We first need to find out his birthday as of 1904. To do this, we need to subtract the difference between his year of birth and 1904 using DATEADD
.
Then, we select the first name day for his name that is more or equal to his birthday.
However, there can be no nameday if the user's birthday is close enough to the end of year. So if it is, we just need to select first name day of the year for the user's first name, and this will be the name day for this user. We will do it in a subquery which will be a second argument to COALESCE
function. This subquery will be evaluated only if no name day will be found using the first method.
And here's the query:
SELECT *
FROM [20090821_nameday].t_user u
OUTER APPLY
(
SELECT COALESCE(
(
SELECT TOP 1 nameday
FROM [20090821_nameday].t_nameday nd
WHERE nd.first_name = u.first_name
AND nd.nameday >= DATEADD(year, 1904 - YEAR(u.birth_date), u.birth_date)
ORDER BY
nd.nameday
),
(
SELECT TOP 1 nameday
FROM [20090821_nameday].t_nameday nd
WHERE nd.first_name = u.first_name
ORDER BY
nd.nameday
)
) AS nameday
) dates
See the query results
id |
first_name |
birth_date |
nameday |
0 |
Levotepius |
1968-11-12 00:00:00.000 |
1904-11-21 00:00:00.000 |
1 |
Gemevubius |
1941-07-29 00:00:00.000 |
1904-08-30 00:00:00.000 |
2 |
Pasavatius |
1928-03-01 00:00:00.000 |
1904-03-06 00:00:00.000 |
|
29997 |
Debabopius |
1940-05-21 00:00:00.000 |
1904-05-28 00:00:00.000 |
29998 |
Latudebius |
1931-07-26 00:00:00.000 |
1904-08-16 00:00:00.000 |
29999 |
Mebusapius |
1936-06-17 00:00:00.000 |
1904-06-29 00:00:00.000 |
30000 rows fetched in 1.2157s (0.0030s) |
Table 't_nameday'. Scan count 60000, logical reads 120383, physical reads 0, read-ahead reads 0, lob logical reads 0, lob physical reads 0, lob read-ahead reads 0.

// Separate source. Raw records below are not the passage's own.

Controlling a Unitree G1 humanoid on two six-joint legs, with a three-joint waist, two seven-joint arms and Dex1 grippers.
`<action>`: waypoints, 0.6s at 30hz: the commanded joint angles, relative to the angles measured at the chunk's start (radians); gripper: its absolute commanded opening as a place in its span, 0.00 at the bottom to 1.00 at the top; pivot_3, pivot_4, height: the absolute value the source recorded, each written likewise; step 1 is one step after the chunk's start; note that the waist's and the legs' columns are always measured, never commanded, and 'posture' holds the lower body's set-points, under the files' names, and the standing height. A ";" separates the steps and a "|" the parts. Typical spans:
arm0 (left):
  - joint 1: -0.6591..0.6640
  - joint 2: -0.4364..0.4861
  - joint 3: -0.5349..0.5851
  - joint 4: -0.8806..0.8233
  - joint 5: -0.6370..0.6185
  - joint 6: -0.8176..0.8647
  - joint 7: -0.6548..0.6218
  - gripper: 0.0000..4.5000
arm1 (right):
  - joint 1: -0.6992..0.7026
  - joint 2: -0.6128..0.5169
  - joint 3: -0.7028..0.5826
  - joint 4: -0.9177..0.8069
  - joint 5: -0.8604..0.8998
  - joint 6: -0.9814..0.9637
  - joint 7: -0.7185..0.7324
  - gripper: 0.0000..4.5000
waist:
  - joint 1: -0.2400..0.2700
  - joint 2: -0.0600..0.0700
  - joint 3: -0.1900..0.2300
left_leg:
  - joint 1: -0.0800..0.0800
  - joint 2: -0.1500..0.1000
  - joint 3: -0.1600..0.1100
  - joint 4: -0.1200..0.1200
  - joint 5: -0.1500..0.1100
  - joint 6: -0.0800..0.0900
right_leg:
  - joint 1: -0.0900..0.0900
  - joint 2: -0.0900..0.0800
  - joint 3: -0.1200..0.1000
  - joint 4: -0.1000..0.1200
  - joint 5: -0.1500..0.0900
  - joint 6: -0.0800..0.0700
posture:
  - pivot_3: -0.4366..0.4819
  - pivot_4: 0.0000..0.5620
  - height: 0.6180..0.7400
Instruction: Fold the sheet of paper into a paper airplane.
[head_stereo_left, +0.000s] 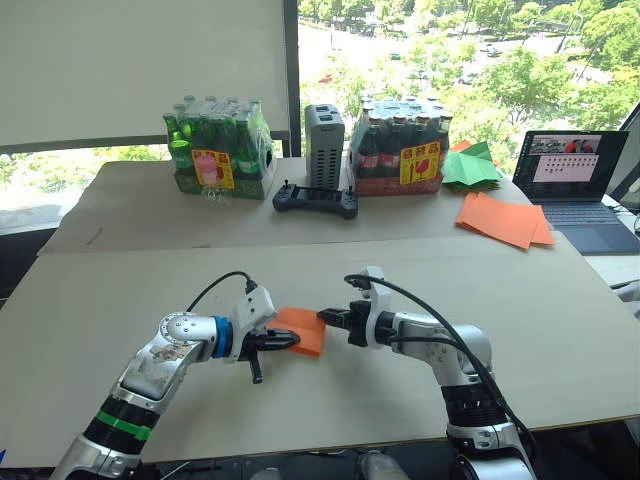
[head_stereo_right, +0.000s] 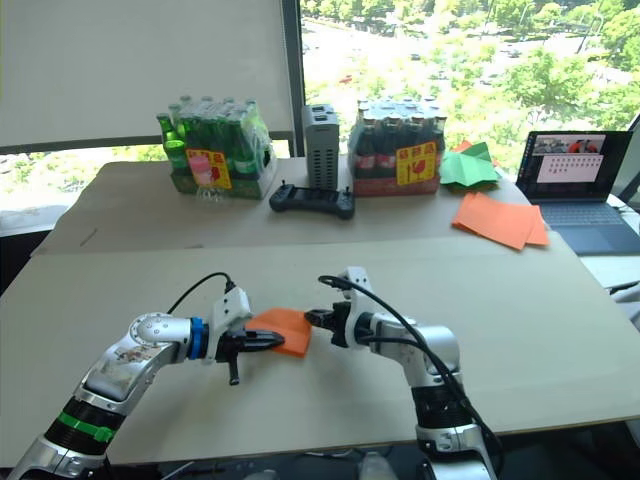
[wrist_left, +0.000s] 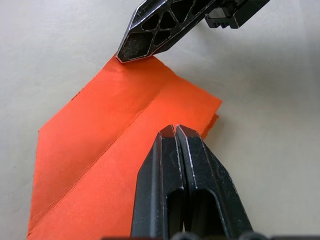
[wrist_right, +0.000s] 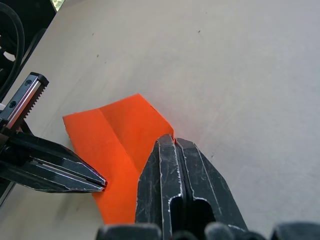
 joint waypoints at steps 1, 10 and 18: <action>-0.002 0.013 0.002 -0.031 -0.006 0.008 -0.003 0.01 | 0.009 -0.020 0.030 -0.055 0.010 -0.045 0.022 0.01 | 0.000 0.000 0.000 | 0.000 0.000 0.000 0.000 0.000 0.000 | 0.000 0.000 0.000 0.000 0.000 0.000 | 0.48 0.27 0.86; 0.006 0.021 -0.001 -0.025 -0.003 0.004 -0.007 0.01 | 0.069 -0.118 0.204 -0.223 -0.091 -0.297 0.074 0.01 | -0.001 0.000 0.000 | 0.000 0.000 0.000 0.000 0.000 0.000 | 0.000 0.000 0.000 0.000 0.000 0.000 | 0.48 0.27 0.86; 0.014 0.034 0.004 -0.026 -0.008 0.011 -0.011 0.01 | 0.133 -0.191 0.344 -0.261 -0.246 -0.560 0.103 0.01 | 0.000 0.000 0.000 | 0.000 0.000 0.000 0.000 0.000 0.000 | 0.000 0.000 0.000 -0.001 0.000 0.000 | 0.48 0.27 0.86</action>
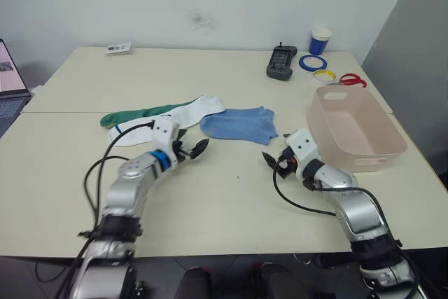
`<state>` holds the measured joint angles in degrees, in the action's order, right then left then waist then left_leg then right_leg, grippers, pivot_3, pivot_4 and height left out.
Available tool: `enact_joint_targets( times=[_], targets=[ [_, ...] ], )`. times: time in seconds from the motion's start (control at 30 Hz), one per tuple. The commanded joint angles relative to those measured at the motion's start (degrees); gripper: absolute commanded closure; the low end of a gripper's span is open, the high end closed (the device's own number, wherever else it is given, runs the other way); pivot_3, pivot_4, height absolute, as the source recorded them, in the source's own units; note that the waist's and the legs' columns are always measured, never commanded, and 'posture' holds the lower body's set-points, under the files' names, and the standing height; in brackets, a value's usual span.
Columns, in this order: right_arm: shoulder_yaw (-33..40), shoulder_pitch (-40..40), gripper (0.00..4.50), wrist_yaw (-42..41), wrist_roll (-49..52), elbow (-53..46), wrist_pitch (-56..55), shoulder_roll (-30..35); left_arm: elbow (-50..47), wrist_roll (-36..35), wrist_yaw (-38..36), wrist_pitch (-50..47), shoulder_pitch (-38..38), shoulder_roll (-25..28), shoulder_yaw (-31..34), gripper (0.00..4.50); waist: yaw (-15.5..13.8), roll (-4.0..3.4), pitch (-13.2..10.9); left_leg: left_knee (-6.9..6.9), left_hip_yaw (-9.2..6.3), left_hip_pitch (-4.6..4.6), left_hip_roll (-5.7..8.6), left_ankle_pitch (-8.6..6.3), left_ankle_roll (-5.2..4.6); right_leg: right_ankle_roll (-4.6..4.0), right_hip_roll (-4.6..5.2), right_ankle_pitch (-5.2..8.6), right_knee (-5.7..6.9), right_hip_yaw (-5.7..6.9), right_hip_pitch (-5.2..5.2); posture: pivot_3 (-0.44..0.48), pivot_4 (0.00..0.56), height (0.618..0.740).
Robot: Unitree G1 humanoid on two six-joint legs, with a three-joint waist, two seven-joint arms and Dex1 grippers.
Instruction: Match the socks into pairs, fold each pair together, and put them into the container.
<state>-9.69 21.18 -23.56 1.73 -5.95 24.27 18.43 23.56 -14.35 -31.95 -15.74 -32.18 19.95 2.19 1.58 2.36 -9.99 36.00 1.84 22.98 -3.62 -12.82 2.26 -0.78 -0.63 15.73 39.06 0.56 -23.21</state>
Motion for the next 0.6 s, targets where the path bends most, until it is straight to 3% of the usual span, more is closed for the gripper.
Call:
enact_joint_targets(
  times=[0.03,0.13,0.5,0.6],
  targets=[
    [0.81,1.49,0.0,0.42,-0.21,-0.23,-1.6,-0.68,4.57,1.45,1.18,2.89,-3.03,-1.18,0.43,0.19,0.07,0.0,0.0,0.0,-0.01,0.0,-0.02,0.0,0.0,0.0,-0.02,0.0,0.0,0.0,0.0,0.0,0.15,0.74],
    [0.75,1.67,0.0,0.29,-0.54,-0.04,-1.74,-1.03,7.05,1.61,1.48,4.15,-4.49,-2.23,0.88,0.82,0.04,0.0,0.0,-0.02,-0.03,0.0,-0.03,0.0,0.0,0.0,-0.03,0.0,0.01,0.02,-0.01,0.0,0.15,0.74],
    [-0.12,3.14,0.0,0.17,-1.7,3.96,-3.78,-1.74,7.57,1.01,1.55,3.64,-5.2,-3.15,1.88,4.39,0.03,0.0,0.0,0.0,-0.01,0.0,-0.02,0.0,0.01,0.0,-0.01,-0.01,0.03,0.03,-0.01,0.0,0.15,0.74],
    [-0.14,3.53,0.0,-0.08,-1.76,4.42,-4.07,-1.96,4.11,0.35,1.24,1.58,-3.48,-3.2,1.72,4.45,0.0,0.0,0.0,0.0,-0.01,0.01,-0.03,0.01,0.01,0.0,-0.01,-0.01,0.03,0.03,-0.01,0.0,0.15,0.74]
  ],
)
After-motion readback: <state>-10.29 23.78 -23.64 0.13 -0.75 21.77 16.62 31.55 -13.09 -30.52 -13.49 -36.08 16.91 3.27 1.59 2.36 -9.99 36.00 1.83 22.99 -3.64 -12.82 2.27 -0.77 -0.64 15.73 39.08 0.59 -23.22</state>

Table 't_user'. Scan count 1, logical reads 184, physical reads 0, read-ahead reads 0, lob logical reads 0, lob physical reads 0, lob read-ahead reads 0.
SQL Server Execution Times:
CPU time = 500 ms, elapsed time = 1113 ms.
One more question: why did I use year 1904 to keep the name day dates instead of 1900 proposed by the author?
This is simple: 1900 was not a leap year, since it's divisible by 100 but not by 400. So the name day that falls on Feb 29th cannot be stored as a DATETIME
with year 1900.
1904, on the other hand, was a leap year and had Feb 29th.